Many of you will remember the book The Road Less Traveled, by Scott Peck. He wrote that unless we can at least move toward the work of forgiving the person, even the person who does not deserve our forgiveness, there will not be mental health. I would add that there will not be spiritual health either.

There is a true story about a man who had a little sliver of land in downtown Boston that separated two lots he did not own. He tried to sell it because he knew the neighbors on each side would be interested. But neither one could buy at a price that he wanted. So he got angry. Harsh words were said. He stubbornly built a building about the size of our church aisle between his neighbors and lived in it. Years later, after he died, people called it The House of Spite.

We live a narrower life when we are unwilling to forgive another person. There is a gravestone in an Atlanta cemetery where a woman had inscribed on the tomb of her adulterous husband, “Gone, but not forgiven.” What good does it do to carry to the grave an unforgiving heart?

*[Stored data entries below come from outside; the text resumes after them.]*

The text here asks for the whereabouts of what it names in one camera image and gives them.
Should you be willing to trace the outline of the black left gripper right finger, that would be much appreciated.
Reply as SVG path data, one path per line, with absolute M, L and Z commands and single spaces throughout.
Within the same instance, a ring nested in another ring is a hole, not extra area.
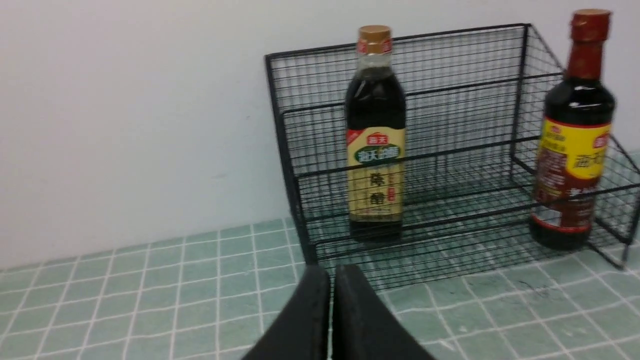
M 334 360 L 432 360 L 434 356 L 400 324 L 355 264 L 334 275 Z

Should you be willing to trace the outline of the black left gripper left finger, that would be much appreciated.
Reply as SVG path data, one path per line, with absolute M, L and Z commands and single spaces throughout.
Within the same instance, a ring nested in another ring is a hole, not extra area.
M 326 360 L 332 283 L 326 269 L 308 265 L 284 308 L 244 360 Z

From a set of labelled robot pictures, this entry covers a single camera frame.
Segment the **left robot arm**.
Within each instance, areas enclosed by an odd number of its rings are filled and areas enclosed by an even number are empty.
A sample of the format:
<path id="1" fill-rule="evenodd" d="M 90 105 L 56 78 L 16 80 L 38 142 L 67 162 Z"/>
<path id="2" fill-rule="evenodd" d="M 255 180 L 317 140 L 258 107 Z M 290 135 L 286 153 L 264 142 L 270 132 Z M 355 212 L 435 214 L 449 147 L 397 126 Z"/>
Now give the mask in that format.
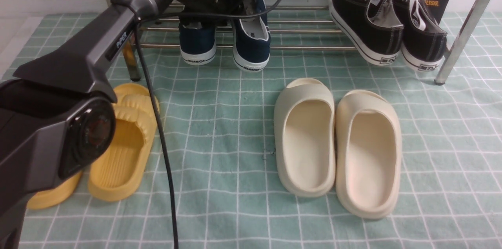
<path id="1" fill-rule="evenodd" d="M 106 73 L 138 24 L 173 1 L 188 6 L 188 16 L 227 19 L 243 0 L 111 0 L 63 45 L 1 84 L 2 249 L 18 248 L 35 193 L 60 186 L 109 147 L 117 97 Z"/>

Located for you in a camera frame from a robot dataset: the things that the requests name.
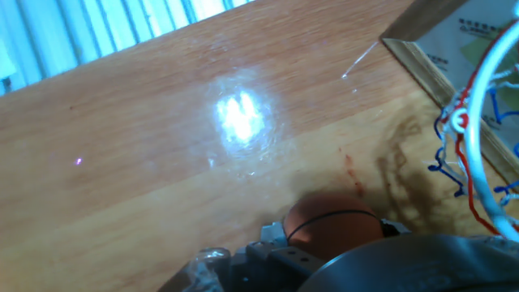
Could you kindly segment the gripper right finger with pad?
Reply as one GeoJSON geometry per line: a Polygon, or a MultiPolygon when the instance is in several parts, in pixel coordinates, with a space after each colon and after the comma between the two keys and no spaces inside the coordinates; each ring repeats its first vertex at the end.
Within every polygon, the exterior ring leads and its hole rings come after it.
{"type": "Polygon", "coordinates": [[[400,222],[381,219],[380,224],[385,238],[411,234],[411,231],[400,222]]]}

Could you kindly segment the gripper left finger with pad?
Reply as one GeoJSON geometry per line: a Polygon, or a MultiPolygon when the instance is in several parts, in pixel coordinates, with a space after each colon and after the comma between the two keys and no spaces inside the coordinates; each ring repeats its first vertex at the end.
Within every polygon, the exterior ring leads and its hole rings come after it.
{"type": "Polygon", "coordinates": [[[260,240],[231,252],[199,251],[158,292],[296,291],[324,262],[288,244],[282,225],[262,227],[260,240]]]}

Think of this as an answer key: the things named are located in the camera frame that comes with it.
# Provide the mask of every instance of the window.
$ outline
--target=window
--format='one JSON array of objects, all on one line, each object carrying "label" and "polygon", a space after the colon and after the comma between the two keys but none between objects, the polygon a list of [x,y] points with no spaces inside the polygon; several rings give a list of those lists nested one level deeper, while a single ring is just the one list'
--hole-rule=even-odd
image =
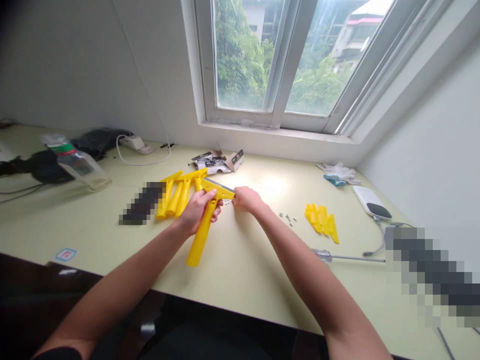
[{"label": "window", "polygon": [[197,0],[207,120],[338,133],[425,2]]}]

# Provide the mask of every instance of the light yellow desk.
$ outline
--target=light yellow desk
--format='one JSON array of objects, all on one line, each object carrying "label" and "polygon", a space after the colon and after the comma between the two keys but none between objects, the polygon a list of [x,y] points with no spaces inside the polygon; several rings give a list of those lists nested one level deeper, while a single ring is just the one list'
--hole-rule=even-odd
[{"label": "light yellow desk", "polygon": [[[24,159],[43,150],[39,135],[45,129],[14,126],[0,130],[0,154],[5,148]],[[163,158],[168,149],[151,143],[154,153],[142,156],[122,148],[124,157],[136,163]],[[159,181],[179,170],[193,171],[190,159],[204,148],[175,145],[171,157],[156,165],[131,166],[118,158],[116,149],[100,162],[113,183],[104,191],[89,193],[76,181],[47,186],[23,198],[0,204],[0,252],[46,264],[63,248],[78,251],[68,266],[106,275],[143,247],[174,220],[152,219],[146,225],[119,225],[119,215],[146,182]],[[361,256],[381,241],[380,231],[359,204],[351,186],[336,188],[322,178],[314,164],[246,154],[237,173],[211,178],[234,188],[257,190],[275,213],[298,221],[293,230],[311,247],[334,255]],[[366,187],[372,185],[358,176]],[[2,192],[35,183],[29,174],[0,178]],[[395,221],[409,222],[376,191]],[[0,201],[13,195],[1,195]],[[318,235],[304,216],[305,205],[316,203],[333,213],[340,245]],[[191,237],[158,277],[153,289],[236,313],[321,334],[303,304],[275,252],[255,219],[223,207],[219,221],[210,228],[200,266],[186,265]],[[334,259],[331,270],[360,305],[392,354],[411,359],[448,359],[440,337],[417,316],[415,298],[402,295],[398,276],[383,263]],[[469,328],[443,327],[458,360],[480,354],[480,338]]]}]

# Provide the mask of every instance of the window frame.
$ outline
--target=window frame
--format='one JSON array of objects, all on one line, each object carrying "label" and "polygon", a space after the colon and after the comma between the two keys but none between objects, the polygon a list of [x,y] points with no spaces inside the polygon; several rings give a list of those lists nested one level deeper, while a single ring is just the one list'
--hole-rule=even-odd
[{"label": "window frame", "polygon": [[286,111],[318,0],[284,1],[262,111],[217,107],[213,6],[211,1],[195,0],[206,120],[270,129],[340,133],[344,118],[360,94],[371,86],[371,79],[388,61],[396,40],[406,33],[426,2],[428,0],[396,0],[392,4],[331,113],[324,116]]}]

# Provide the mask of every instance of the white device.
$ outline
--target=white device
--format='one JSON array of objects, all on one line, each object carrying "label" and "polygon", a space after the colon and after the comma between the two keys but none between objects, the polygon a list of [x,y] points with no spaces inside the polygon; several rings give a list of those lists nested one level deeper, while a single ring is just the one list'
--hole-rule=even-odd
[{"label": "white device", "polygon": [[135,150],[136,152],[147,155],[154,151],[154,148],[151,145],[145,145],[144,141],[140,136],[131,135],[121,138],[120,144],[129,147],[130,149]]},{"label": "white device", "polygon": [[392,215],[384,207],[384,204],[380,201],[379,197],[375,195],[373,190],[364,186],[354,186],[353,192],[355,193],[358,201],[360,201],[363,210],[371,217],[378,217],[382,220],[390,220]]}]

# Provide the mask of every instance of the window sill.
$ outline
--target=window sill
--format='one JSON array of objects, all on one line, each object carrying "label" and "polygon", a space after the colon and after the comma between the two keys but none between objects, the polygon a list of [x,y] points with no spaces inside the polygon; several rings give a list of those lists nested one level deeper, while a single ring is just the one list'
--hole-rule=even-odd
[{"label": "window sill", "polygon": [[349,144],[354,145],[355,142],[347,136],[341,135],[329,135],[316,132],[306,132],[290,129],[276,129],[270,127],[260,127],[260,126],[251,126],[251,125],[241,125],[241,124],[232,124],[227,122],[213,122],[213,121],[203,121],[199,123],[200,126],[214,129],[224,129],[232,131],[242,131],[250,132],[257,134],[269,134],[269,135],[278,135],[289,138],[299,138],[299,139],[309,139],[316,141],[323,141],[327,143],[337,143],[337,144]]}]

The math of forgiveness begins when we understand how much God has given us grace, and how much we liberate ourselves and others when we extend that grace even to those who don’t deserve it.

In 2016, during the trial of a white supremacist who massacred nine people in their church during a Bible-study gathering, some of the survivors and family members who spoke forgave him. Because this was explicitly a racially motivated killing, there was concern that forgiveness interfered with accountability for the horrific consequences of white supremacy culture.

In this tragic incident, their faith tradition provided the foundation that enabled family members to forgive; they began the process of healing that cannot occur if resentment or revenge is allowed to take root. It would have consumed them as they sought to regain their lives and adapt to the new reality of loss. Their ability to forgive did not lessen the injustice or diminish the need for the perpetrator to make amends. Their ability to forgive changed them and allowed for healing to begin.

In our Congregationalist tradition, we do not speak much about redemption and grace. We reject the notion of original sin while recognizing that we all have a capacity for good and evil. And when evil and misfortune strike, we step up, offering each other comfort and support.

For us, our covenant binds us and holds us accountable to each other. Recently, I think we have forgotten that. We have had a couple of challenging years where feelings have been hurt. Harsh words were said. Can we forgive each other and let those hard feelings go? Even when we or others fail, can we stop being suspicious and gossipy and, instead, assume the best in each other? When we make mistakes—and we will—can we recommit to our covenant and begin again in love? Let us work to repair relationships. Let us re-enter that sacred space of covenant, of fellowship, of commitment to love and to doing the larger work that can only be accomplished together. Can we take that forgiveness into our community?

As Desmond Tutu reminded us, remaining in a state of anger and resentment locks a person in a state of victimhood making [the person] almost dependent on the perpetrator. He said, “if you can find it in you to forgive then you are no longer chained to the perpetrator.” This changes how you tell your story. I think it allows for a transformation from victim to survivor. In this church, let us be survivors.

It is not an easy path. It is not easy math. That is how forgiveness works. When we forgive each other, we don’t change each other but ourselves. We liberate ourselves from the burden of bitterness. This doesn’t reverse the past. It doesn’t remove the past hurt, the wrongdoing or even the crime. But it changes the present and the future. It opens the possibility for spiritual health. Let’s start this new church year with a clean slate. Let lean into being a forgiven people bathed in God’s grace. Let us be people who easily forgive. May it be so. Amen.